Para Chagas, o ministro obedecerá às ordens que o presidente der. "Tem a disciplina intelectual do militar: essa é minha missão? Vou fazer. Não tem nada a ver com militares, isso é um problema político. O militar cidadão, cada um tem opinião, como instituição, não tem opinião", apontou.

Um outro militar, ouvido pelo Correio na condição de anonimato, destacou que "Braga Netto é general, não é tão político". "Eles se entendem muito. Esse é o ponto. O vice no Brasil é para construir alianças. Aqui, parece Roma: um querendo derrubar o outro. Mas afirmo que isso o Braga Netto não fará com o presidente", enfatizou.
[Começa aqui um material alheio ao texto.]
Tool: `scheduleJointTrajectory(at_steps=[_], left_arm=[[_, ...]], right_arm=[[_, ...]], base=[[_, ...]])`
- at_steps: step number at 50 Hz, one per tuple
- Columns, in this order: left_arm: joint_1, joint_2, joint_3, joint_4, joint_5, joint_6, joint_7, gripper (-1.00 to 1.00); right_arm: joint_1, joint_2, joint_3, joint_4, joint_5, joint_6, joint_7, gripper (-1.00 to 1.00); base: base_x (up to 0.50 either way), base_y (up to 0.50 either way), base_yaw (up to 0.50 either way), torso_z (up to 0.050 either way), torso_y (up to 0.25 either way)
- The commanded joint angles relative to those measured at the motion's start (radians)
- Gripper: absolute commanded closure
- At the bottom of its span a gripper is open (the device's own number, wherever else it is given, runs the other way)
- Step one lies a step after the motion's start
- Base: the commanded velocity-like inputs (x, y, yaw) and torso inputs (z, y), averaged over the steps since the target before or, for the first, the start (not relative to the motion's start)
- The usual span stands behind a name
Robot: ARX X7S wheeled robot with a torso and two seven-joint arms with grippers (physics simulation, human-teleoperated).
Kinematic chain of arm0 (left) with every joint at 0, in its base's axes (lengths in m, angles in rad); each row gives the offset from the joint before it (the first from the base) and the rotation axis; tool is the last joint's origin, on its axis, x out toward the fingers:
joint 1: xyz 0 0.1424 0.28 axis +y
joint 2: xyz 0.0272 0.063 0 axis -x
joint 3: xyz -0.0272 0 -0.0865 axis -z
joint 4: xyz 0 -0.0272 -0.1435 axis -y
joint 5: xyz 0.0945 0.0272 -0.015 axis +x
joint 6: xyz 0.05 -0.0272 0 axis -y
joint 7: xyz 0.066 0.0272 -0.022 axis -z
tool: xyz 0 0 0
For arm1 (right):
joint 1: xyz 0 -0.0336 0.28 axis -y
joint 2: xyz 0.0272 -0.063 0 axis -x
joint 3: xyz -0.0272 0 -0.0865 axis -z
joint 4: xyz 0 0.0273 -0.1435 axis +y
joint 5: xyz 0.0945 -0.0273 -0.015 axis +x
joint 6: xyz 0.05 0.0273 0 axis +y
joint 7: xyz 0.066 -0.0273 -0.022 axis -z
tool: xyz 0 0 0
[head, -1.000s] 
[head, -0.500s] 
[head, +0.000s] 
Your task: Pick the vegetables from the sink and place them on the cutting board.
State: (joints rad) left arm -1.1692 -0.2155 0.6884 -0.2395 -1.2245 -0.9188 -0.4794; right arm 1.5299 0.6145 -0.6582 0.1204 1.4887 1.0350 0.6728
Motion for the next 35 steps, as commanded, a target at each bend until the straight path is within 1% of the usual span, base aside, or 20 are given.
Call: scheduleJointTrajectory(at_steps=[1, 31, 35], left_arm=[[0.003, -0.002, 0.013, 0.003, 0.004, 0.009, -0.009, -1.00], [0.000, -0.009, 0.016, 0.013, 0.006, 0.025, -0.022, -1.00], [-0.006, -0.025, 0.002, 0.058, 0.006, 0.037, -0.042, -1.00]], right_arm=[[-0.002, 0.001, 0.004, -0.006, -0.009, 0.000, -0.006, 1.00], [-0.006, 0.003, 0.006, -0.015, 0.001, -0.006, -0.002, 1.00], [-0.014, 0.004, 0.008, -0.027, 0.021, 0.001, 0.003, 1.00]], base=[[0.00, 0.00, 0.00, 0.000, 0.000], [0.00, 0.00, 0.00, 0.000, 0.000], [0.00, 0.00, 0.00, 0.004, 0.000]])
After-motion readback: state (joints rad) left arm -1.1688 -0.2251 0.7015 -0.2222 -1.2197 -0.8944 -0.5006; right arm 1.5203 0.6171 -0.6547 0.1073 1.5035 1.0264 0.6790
Vice-presidente do PL, o deputado Capitão Augusto (SP) destacou que Bolsonaro tem capacidade de obter sozinho os votos de que precisa para uma recondução. "O presidente é uma coisa rara que tem na política, em que os votos são exclusivamente dele. Ele não precisa de vice para agregar voto nem perde voto por causa do vice", argumentou. "Isso dá uma liberdade muito grande para ele escolher quem quiser, da confiança dele, com quem vai sentir mais afinidade, quem achar que o ajudará no projeto", acrescentou.

Sem peso político

Juliano Cortinhas, professor do Instituto de Relações Internacionais da Universidade de Brasília (UnB), disse que Braga Netto não agrega qualquer tipo de peso político. A identificação, na verdade, é a lealdade do general a Bolsonaro. "Ele se mostrou um escudeiro fiel, mas não me parece que acrescente eleitoralmente", afirmou.
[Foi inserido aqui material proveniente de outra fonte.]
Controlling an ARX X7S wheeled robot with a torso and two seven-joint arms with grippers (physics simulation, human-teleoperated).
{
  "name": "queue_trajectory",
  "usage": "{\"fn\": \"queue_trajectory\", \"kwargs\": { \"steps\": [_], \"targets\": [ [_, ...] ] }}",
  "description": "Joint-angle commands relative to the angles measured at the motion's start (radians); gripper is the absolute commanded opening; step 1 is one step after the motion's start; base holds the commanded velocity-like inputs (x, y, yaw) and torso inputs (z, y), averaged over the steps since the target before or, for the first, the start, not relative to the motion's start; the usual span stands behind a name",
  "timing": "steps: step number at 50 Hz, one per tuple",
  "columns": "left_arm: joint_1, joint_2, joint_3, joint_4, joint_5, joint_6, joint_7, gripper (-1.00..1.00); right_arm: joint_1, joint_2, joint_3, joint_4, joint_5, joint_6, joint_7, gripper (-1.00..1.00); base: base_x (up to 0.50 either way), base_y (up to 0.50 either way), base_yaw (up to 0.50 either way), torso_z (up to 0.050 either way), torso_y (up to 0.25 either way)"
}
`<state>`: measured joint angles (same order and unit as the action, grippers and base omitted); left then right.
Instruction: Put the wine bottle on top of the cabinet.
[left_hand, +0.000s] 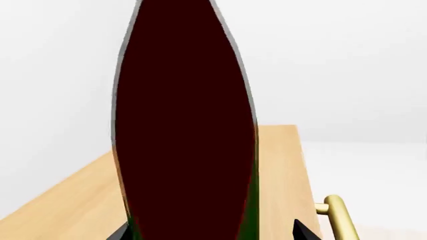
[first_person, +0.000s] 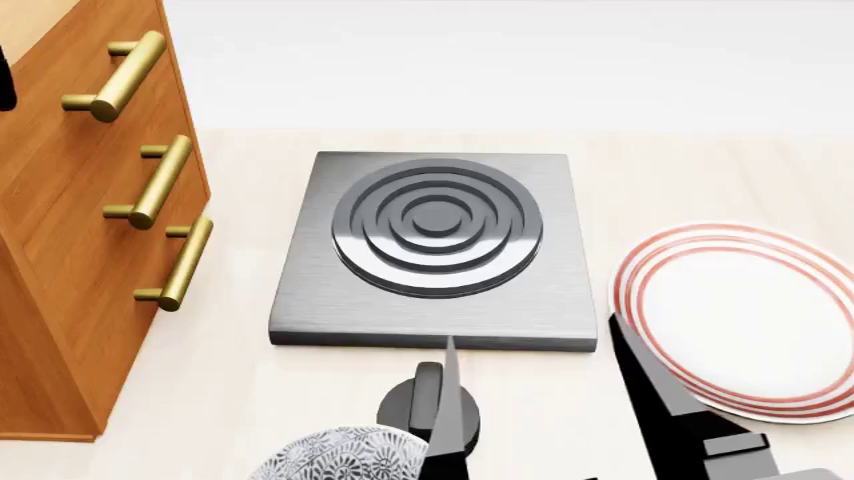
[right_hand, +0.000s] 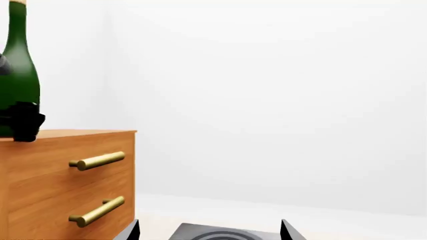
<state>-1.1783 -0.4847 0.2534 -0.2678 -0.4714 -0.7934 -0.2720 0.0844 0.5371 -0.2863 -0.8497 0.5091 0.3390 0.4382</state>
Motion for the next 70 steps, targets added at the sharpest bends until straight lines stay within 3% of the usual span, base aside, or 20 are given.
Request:
{"fn": "queue_trajectory", "kwargs": {
  "steps": [1, 12, 27, 41, 46, 51, 54, 58, 70],
  "targets": [
    [0.126, -0.021, -0.047, 0.176, -0.092, 0.016, 0.031, 1.0, 0.002, -0.021, 0.007, 0.009, -0.031, -0.005, -0.016, 1.0, 0.0, 0.0, 0.0, 0.0, 0.0],
    [0.271, -0.083, -0.038, 0.352, -0.079, 0.032, -0.002, 1.0, 0.003, -0.019, 0.0, 0.007, -0.032, -0.002, -0.013, 1.0, 0.0, 0.0, 0.0, 0.0, 0.0],
    [0.436, -0.123, -0.137, 0.657, -0.169, 0.006, -0.083, 1.0, 0.002, -0.018, -0.01, 0.012, -0.038, -0.008, -0.013, 1.0, 0.0, 0.0, 0.0, 0.0, 0.0],
    [0.693, -0.128, -0.25, 0.956, -0.196, 0.062, -0.202, 1.0, 0.007, -0.019, -0.024, 0.012, -0.042, -0.005, -0.011, 1.0, 0.0, 0.0, 0.0, 0.0, 0.0],
    [0.801, -0.128, -0.207, 1.03, -0.122, 0.118, -0.22, 1.0, 0.008, -0.019, -0.026, 0.013, -0.042, -0.006, -0.01, 1.0, 0.0, 0.0, 0.0, 0.0, 0.0],
    [0.905, -0.109, -0.08, 1.081, -0.012, 0.181, -0.226, 1.0, 0.01, -0.02, -0.031, 0.013, -0.042, -0.006, -0.011, 1.0, 0.0, 0.0, 0.0, 0.0, 0.0],
    [0.975, -0.044, -0.034, 1.051, -0.018, 0.289, -0.193, 1.0, 0.012, -0.024, -0.04, 0.021, -0.048, -0.01, -0.015, 1.0, 0.0, 0.0, 0.0, 0.0, 0.0],
    [1.0, -0.019, 0.064, 1.032, 0.067, 0.319, -0.193, 1.0, 0.017, -0.024, -0.044, 0.02, -0.046, -0.007, -0.015, 1.0, 0.0, 0.0, 0.0, 0.0, 0.0],
    [1.068, 0.02, 0.182, 1.019, 0.156, 0.386, -0.194, 1.0, 0.029, -0.038, -0.085, 0.025, -0.064, -0.003, -0.023, 1.0, 0.0, 0.0, 0.0, 0.0, 0.0]
  ]
}}
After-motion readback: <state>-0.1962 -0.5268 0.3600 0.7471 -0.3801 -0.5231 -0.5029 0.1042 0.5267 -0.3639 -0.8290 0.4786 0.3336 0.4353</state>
O especialista destacou que, apesar das declarações do presidente de não se importar com a popularidade do vice, o Centrão — grupo de sustentação do governo — não entra em "barco furado". "Bolsonaro sabe que, se colocar um vice do Centrão, corre o mesmo risco da ex-presidente Dilma Rousseff (PT): o de eles se articularem, no segundo mandato, pelo impeachment", avaliou. "Apesar de o presidente ter cometido vários crimes de responsabilidade e, certamente, cometerá novamente, tendo um vice do Centrão, o impeachment não se torna só possível, como provável. Seria fácil o Congresso se articular para deslocá-lo do poder. Parece-me que ele vê esse risco e vai manter um militar que foi muito leal a ele durante esta gestão", apontou.

General em 4 atos

  • Atrito com Guedes: Em abril de 2020, quando era ministro-chefe da Casa Civil, Braga Netto capitaneou o Plano Pró-Brasil, com medidas paraaretormada da economia no pós-covid-19, apesar das divergências com o ministro da Economia, Paulo Guedes.
  • Troca nas Forças Armadas: Ao assumir o Ministério da Defesa, em março de 2021, Braga Netto trocou as cúpulas de Exército, Marinha e Aeronáutica, numa ação sem precedentes na história das Forças. Ele agiu por pressão do presidente Jair Bolsonaro, insatisfeito com os comandantes, que resistiam em politizar as instituições.
  • Sigilo de 100 anos: Em junho de 2021, Walter Braga Netto impôs sigilo de 100 anos no processo administrativo aberto pelo Exército contraogeneral Eduardo Pazuello, ex-ministro da Saúde, pela participação de ato em apoio ao presidente Jair Bolsonaro, no Rio de Janeiro.
  • Atos antidemocráticos: Em meados de julho do ano passado, o general enviou um recado ao presidente da Câmara, Arthur Lira (PPAL), de que não haveria eleições em 2022 sem voto impresso e auditável. À época, o Congresso Nacional estava analisando a proposta, defendida por Bolsonaro.